So, get this. Have you ever wondered how so much stuff ends up on the internet? I, personally, have never been one to spend my time uploading how-to videos or written tutorials or really anything to help others, but I often find myself googling stuff and taking advantage of the internet’s collective kindness, helping me learn new things and appear to be a better and more learned person than I actually am. What drives people to upload all this content? I finally figured it out when I created Grown Up Ecto Cooler. There’s this inexplicable force urging me to tell the world about what the hell I did. This is what all the kids must feel when they decide to make a youtube video on how to post an animated gif on facebook (you can’t, btw, without getting some dumb facebook app which is stupid.)

So, I’m bored sitting in Lexington, KY cause that’s what you do in Kentucky. So I’ve decided to put together a quick pictorial recipe for a morning-after drink I created to help wash those dreary headaches away: Grown Up Ecto Cooler.

Ingredients

Beer
Limeade
Mountain Dew
Rock Candy/Pop Rocks/Salt
Limes

Step 1:

Cut up your limes and smash up your rimming rocks of choice. I chose rock candy because it was all I had on hand. Salt works well, obviously, or if you got a wild hair up your ass, go with pop rocks for an added adventure.

Step 2:

Rub some Lime around the rim of the glass and dip it into your rimming rocks and get this rollercoaster moving.

Step 3:

Add about half a glass of beer. Any crum bum beer will do.
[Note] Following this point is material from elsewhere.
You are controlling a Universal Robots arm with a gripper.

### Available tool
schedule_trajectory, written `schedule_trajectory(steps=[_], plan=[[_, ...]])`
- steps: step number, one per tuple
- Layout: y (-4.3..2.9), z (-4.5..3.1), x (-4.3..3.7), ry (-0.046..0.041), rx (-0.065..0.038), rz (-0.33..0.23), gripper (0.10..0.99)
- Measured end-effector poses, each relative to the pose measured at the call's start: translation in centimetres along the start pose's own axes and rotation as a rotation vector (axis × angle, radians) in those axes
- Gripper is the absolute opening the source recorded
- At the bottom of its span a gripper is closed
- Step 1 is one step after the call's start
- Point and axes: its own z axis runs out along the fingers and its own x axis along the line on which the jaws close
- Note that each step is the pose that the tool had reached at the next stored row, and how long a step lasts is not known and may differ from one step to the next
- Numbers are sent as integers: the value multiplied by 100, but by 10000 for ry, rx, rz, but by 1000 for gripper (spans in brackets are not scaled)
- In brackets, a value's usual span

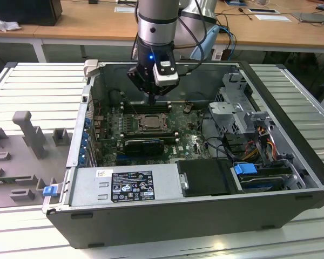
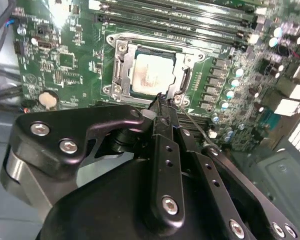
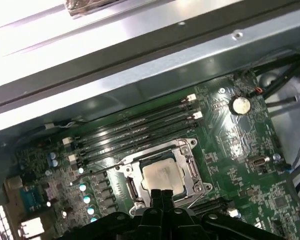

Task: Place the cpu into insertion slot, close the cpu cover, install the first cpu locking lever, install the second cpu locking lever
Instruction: 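Install the first cpu locking lever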

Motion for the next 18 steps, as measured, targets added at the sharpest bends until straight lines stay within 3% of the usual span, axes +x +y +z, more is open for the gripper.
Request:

I chose Bud Light Platinum because I’m an idiot. As a sidenote, I do not recommend drinking budlight platinum. While it provides an added alcoholic push, at what gastrointestinal cost, dear readers? It is too crude to mention. Use your imagination.

Step 4:

Add about 1/4 of a glass of Mountain Dew. I’ve chosen DIET Mountain Dew. I’m trying to watch my figure.

Step 5:

Add 1/4 a glass of Limeade to give your drink a little weight and thicken it up a bit.

Step 6:

No step 6. You’re done, stupid. Now go enjoy yourself. You’ve managed to crush these pieces of coal into a delicious brain diamond. Look at how sweaty and tasty that looks you just wanna have it all to yourself. You’ve earned yourself a few hours to relax. This recipe isn’t perfect and could use some tweaking for enhanced flavor. I blame the DIET Mountain Dew. If anyone figures out something to make it better, lemme know. Maybe a maraschino cherry or something. Whatever.